● **WHAT IS EXPECTED**: For each line of the data below, test for "Would". Report only the number of lines that pass.

● **SUPPLIED ENTRIES**:
== == ==

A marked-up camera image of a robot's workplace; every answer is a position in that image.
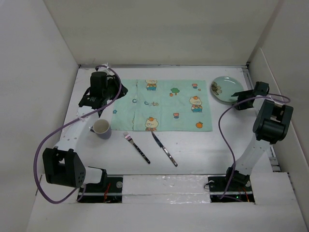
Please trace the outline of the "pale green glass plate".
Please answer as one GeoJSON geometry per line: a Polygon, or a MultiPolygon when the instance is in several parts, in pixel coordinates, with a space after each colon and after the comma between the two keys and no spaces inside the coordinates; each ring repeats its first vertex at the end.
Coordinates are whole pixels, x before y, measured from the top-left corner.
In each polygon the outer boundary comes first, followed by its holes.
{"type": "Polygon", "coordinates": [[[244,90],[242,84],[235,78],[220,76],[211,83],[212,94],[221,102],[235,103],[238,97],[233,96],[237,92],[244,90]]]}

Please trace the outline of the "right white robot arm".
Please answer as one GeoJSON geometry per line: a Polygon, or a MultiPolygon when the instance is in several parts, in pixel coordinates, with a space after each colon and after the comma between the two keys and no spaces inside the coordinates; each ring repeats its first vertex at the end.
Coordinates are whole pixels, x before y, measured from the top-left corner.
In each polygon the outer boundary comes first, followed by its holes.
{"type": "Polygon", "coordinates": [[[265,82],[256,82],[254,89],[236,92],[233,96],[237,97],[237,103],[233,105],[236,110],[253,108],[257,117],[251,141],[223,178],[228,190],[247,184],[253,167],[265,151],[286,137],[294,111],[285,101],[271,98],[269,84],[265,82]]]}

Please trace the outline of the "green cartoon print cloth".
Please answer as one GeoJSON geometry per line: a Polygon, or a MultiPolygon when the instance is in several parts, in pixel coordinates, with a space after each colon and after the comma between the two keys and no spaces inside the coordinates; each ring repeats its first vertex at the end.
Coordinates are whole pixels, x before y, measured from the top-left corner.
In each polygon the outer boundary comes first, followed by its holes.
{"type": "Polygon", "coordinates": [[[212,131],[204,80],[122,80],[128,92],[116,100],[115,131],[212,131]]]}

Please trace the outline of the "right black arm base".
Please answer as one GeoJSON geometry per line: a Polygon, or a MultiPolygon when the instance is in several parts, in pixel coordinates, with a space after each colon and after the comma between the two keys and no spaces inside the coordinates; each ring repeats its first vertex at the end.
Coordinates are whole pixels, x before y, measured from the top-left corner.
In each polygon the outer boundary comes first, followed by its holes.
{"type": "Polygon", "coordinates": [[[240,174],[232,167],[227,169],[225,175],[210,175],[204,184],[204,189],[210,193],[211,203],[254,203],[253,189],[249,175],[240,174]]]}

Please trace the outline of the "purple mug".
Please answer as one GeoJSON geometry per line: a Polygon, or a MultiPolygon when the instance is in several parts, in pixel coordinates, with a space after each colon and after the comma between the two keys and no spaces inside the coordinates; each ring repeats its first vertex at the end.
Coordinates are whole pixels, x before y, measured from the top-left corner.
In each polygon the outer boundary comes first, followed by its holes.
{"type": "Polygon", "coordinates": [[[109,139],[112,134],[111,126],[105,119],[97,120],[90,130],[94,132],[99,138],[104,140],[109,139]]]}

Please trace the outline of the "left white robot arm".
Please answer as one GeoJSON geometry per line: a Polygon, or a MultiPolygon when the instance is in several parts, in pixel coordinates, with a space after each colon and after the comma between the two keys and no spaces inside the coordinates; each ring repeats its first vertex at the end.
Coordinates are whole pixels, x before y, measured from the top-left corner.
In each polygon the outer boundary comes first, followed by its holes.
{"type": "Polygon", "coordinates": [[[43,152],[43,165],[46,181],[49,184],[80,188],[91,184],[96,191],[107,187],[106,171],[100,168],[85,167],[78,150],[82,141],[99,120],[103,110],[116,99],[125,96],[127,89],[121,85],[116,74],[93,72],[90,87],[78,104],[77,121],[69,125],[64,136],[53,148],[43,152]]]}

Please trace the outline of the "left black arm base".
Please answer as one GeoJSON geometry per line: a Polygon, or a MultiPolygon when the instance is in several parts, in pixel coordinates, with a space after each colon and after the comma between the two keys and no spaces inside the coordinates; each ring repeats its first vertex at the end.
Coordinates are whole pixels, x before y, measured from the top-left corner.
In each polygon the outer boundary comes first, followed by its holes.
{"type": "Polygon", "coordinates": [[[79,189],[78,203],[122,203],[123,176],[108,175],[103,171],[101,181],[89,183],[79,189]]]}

== == ==

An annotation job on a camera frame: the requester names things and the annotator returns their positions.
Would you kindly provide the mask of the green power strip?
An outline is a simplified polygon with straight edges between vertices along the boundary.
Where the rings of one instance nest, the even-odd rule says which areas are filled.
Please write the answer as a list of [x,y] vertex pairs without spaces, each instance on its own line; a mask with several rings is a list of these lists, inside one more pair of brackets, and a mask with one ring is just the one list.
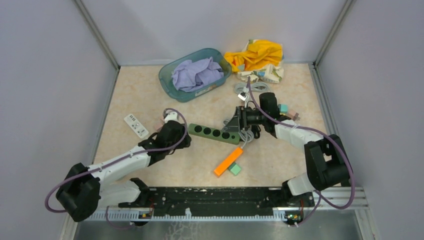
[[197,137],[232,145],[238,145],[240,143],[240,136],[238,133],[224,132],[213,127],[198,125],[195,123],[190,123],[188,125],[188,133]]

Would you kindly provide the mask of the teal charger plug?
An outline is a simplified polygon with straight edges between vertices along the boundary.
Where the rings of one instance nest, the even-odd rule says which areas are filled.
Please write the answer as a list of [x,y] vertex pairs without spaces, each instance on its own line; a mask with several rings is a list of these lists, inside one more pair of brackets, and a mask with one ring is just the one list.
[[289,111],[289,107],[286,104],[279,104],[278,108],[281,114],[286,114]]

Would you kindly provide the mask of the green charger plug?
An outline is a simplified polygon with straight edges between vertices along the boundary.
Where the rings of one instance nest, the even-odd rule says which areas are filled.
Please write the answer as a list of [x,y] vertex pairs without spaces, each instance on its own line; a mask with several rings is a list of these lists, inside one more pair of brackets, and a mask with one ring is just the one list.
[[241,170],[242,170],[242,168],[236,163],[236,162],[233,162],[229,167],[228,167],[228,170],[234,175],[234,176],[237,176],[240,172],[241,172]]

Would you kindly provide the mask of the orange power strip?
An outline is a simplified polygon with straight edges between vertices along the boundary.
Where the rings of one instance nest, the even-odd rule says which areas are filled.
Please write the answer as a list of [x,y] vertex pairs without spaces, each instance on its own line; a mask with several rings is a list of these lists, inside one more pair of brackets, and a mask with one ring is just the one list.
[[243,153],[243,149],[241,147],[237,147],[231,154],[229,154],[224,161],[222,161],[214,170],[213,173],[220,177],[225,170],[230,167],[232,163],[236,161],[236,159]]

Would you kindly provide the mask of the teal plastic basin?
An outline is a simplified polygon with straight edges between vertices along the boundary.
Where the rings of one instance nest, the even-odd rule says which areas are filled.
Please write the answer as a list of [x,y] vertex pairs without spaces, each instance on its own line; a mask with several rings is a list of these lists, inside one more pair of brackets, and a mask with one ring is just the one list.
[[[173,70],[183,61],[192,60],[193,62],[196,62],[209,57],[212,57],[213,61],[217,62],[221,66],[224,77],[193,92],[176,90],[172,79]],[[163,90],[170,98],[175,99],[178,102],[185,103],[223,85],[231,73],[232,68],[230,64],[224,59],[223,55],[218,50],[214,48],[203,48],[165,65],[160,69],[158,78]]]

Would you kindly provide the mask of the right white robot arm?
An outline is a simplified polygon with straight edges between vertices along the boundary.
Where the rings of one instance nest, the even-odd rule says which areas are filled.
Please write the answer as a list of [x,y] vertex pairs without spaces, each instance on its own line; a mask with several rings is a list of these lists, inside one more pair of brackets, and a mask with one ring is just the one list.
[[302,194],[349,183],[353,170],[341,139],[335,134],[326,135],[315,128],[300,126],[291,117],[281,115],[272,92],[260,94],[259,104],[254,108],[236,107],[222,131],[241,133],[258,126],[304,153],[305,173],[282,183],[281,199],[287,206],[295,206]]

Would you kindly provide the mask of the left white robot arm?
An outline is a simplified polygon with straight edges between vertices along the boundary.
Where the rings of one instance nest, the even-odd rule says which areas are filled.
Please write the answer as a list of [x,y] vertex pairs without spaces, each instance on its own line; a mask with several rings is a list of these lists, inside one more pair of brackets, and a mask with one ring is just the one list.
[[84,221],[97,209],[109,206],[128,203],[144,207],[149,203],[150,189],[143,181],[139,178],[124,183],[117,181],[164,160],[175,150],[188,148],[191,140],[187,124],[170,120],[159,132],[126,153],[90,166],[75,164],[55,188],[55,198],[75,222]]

== == ==

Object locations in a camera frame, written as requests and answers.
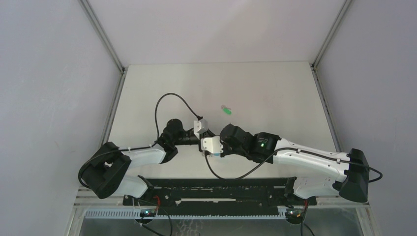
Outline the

== == ==

● **RESULT FOR THIS TASK**: 7